Proposal Development Grants 2020

Two research projects were awarded proposal development funding for work in May and June 2020.

The Ambivalence Project seeks to explore the status of “ambivalence” as an analytic concept, critical method, social diagnostic, skill or capacity, and/or political agenda. The team’s interest in this question is prompted by the increased invocations of ambivalence in feminist, queer, medical, and critical race studies over the past decade. Particularly apparent in the disciplines of psychology, healthcare, media studies, popular cultural studies, and literary studies across historical periods(from the fifteenth century to the present), recourse to a discourse of ambivalence appears to be central to contemporary analyses of affect, memoir, witnessing, racism, sexual pleasure, pornography, mothering, and abortion. Ambivalence—which refuses binary thinking and political polarization—has long been thematized in feminist scholarship.

This project will move across diverse fields of inquiry. The members of the multidisciplinary team are all feminists, but have been trained in diverse fields: literary studies (in different historical periods), psychology, history, African American Studies, and medicine. Team members work from different archives—from texts written in the medieval period to interviews with contemporary subjects with cancer— and use different methods: interviews, surveys, ethnography, close reading, historicism, psychoanalysis, queer theory, anti-racist critique, auto-ethnography, demography, and memoir.

Team members include PI Valerie Traub (Adrienne Rich Distinguished University Professor of English and Women’s Studies); Lisa Harris (Professor of Obstetrics and Gynecology, Medical School); Sara McClelland (Associate Professor of Psychology and Women’s Studies); Ava Purkiss (Assistant Professor of American Culture and Women’s Studies); Cathy Sanok (Professor of English); and Cecilia Morales (Engaged Scholarship Manager, Edward Ginsberg Center of Community Service and Learning).

 

Nubian Lives, Nubian Heritage: Conducting Reparative Research in Anthropology and Archaeology proposes to develop a better model for conducting anthropological and archaeological research in northern Africa. The team defines a better model as one that centers local communities in decision-making and encourages researchers to relinquish their conventional hierarchical modes of knowledge production in favor of more collaborative work. An equally important goal is to explore how the communities within which and alongside which we work can themselves shape research objectives and communicate their stories and experiences successfully to broader audiences. This is especially important given the recent extraordinary transformation Sudan is undergoing in the wake of its successful peaceful grassroots uprising against the country’s entrenched dictatorship.

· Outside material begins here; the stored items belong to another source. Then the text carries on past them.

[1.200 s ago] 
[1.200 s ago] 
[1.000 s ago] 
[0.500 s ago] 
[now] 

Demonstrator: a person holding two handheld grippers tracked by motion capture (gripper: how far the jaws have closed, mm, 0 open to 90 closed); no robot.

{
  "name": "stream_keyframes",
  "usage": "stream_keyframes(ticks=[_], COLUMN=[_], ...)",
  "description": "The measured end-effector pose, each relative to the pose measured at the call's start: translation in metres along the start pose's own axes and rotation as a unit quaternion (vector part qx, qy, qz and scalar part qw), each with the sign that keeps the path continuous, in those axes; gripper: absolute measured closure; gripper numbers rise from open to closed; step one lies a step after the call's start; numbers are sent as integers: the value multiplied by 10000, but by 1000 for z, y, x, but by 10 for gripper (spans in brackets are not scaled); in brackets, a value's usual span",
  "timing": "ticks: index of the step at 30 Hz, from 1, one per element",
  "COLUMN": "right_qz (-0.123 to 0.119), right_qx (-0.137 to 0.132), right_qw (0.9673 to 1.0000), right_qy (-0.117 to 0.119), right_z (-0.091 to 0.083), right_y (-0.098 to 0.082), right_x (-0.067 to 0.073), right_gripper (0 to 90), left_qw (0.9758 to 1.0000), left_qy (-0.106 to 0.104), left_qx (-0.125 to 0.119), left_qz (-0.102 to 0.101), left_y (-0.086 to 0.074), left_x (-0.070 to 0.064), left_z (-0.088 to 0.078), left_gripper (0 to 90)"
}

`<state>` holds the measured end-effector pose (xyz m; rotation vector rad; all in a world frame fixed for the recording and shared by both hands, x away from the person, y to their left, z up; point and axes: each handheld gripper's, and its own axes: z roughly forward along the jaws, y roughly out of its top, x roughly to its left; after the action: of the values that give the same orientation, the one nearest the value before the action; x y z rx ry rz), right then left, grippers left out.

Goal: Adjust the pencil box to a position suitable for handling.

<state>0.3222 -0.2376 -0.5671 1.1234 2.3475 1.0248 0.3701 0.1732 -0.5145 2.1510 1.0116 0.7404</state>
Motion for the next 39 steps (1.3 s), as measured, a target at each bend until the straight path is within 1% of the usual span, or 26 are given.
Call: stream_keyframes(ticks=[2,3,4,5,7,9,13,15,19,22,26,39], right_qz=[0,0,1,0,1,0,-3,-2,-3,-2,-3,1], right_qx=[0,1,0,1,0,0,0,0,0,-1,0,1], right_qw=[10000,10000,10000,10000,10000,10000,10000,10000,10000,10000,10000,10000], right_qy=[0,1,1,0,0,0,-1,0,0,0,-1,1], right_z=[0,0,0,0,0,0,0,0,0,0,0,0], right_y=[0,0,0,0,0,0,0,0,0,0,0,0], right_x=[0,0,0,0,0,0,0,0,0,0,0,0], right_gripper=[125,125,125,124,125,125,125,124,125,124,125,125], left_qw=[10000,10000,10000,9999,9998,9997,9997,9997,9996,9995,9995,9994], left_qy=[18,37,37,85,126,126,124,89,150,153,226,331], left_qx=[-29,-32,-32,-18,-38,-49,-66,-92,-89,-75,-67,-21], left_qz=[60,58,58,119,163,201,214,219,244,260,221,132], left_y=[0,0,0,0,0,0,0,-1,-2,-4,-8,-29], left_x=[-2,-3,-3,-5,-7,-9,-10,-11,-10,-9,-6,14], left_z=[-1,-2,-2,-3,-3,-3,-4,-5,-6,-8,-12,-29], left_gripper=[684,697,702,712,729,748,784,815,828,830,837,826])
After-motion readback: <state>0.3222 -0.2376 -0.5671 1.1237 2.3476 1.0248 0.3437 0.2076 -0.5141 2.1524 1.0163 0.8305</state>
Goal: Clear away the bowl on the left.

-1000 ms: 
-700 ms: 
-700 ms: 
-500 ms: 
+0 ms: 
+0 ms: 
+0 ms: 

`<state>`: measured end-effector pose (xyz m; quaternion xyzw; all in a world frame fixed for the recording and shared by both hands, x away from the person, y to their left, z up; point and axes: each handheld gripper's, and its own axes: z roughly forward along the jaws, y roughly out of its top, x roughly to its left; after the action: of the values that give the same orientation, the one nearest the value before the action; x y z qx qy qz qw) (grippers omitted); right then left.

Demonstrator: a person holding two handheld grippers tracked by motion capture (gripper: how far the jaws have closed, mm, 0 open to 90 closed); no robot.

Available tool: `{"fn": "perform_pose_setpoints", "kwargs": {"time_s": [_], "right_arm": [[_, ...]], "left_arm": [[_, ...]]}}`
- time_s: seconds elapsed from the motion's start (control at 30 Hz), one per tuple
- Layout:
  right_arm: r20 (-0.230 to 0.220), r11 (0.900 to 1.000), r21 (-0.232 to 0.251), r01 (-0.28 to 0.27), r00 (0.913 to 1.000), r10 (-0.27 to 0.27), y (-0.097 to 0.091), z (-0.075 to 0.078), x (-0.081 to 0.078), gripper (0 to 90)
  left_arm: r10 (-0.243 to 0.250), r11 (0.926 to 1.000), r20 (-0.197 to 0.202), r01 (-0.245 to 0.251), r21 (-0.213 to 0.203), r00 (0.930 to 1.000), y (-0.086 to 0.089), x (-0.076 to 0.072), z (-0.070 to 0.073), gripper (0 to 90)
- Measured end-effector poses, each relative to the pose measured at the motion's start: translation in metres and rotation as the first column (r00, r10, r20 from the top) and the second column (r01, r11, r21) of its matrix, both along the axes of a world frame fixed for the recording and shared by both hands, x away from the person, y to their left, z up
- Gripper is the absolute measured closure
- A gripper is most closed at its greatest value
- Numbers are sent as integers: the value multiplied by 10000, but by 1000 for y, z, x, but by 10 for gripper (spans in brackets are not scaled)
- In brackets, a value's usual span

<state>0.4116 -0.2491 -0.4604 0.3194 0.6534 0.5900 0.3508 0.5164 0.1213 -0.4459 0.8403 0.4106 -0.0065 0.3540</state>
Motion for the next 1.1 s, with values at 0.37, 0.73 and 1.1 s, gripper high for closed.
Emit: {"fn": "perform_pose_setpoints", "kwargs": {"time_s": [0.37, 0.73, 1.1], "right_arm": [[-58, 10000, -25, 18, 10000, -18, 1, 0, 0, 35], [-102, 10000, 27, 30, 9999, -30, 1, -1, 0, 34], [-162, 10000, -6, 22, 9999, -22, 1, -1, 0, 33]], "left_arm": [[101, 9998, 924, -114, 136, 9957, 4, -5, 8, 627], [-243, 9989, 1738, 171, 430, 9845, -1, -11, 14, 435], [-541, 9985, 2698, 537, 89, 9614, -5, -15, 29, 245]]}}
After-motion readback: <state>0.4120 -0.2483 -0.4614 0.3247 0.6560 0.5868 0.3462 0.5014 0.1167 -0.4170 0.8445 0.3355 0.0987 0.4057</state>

Nubians are a part of that change, raising even more complex questions of how belonging, social memory and heritage can be mobilized to construct a more inclusive national imaginary even in unsettled times. The colonial histories of anthropology and archaeology continue in the essentially “extractive” fieldwork methods of these disciplines today. Whether about cultures past or present, research in these fields is oriented around creating knowledge about groups of people, cultural practices, or historical sites mainly to advance researchers’ own academic disciplines. In contrast, the Nubian Lives, Nubian Heritage team will explore how to do what they are tentatively calling “reparative research.” Reparative research aims to center fieldwork on collaborative and community-centered methodologies and dissemination strategies.

Team members include PI Yasmin Moll (Assistant Professor, Department of Anthropology); Geoff Emberling (Associate Research Scientist, Kelsey Museum of Archaeology); Amal Hassan Fadlalla (Associate Professor, Departments of Women’s Studies and DAAS); Suzanne Davis (Curator of Conservation, Kelsey Museum of Archaeology); Janet Richards (Professor of Egyptology, Department of Middle East Studies; Curator for Dynastic Egypt, Kelsey Museum of Archaeology); Andrew Shryock (Professor and Chair, Department of Anthropology); Howard Tsai (Lecturer, Program in International and Comparative Studies); and Michael Fahy (Lecturer, School of Education).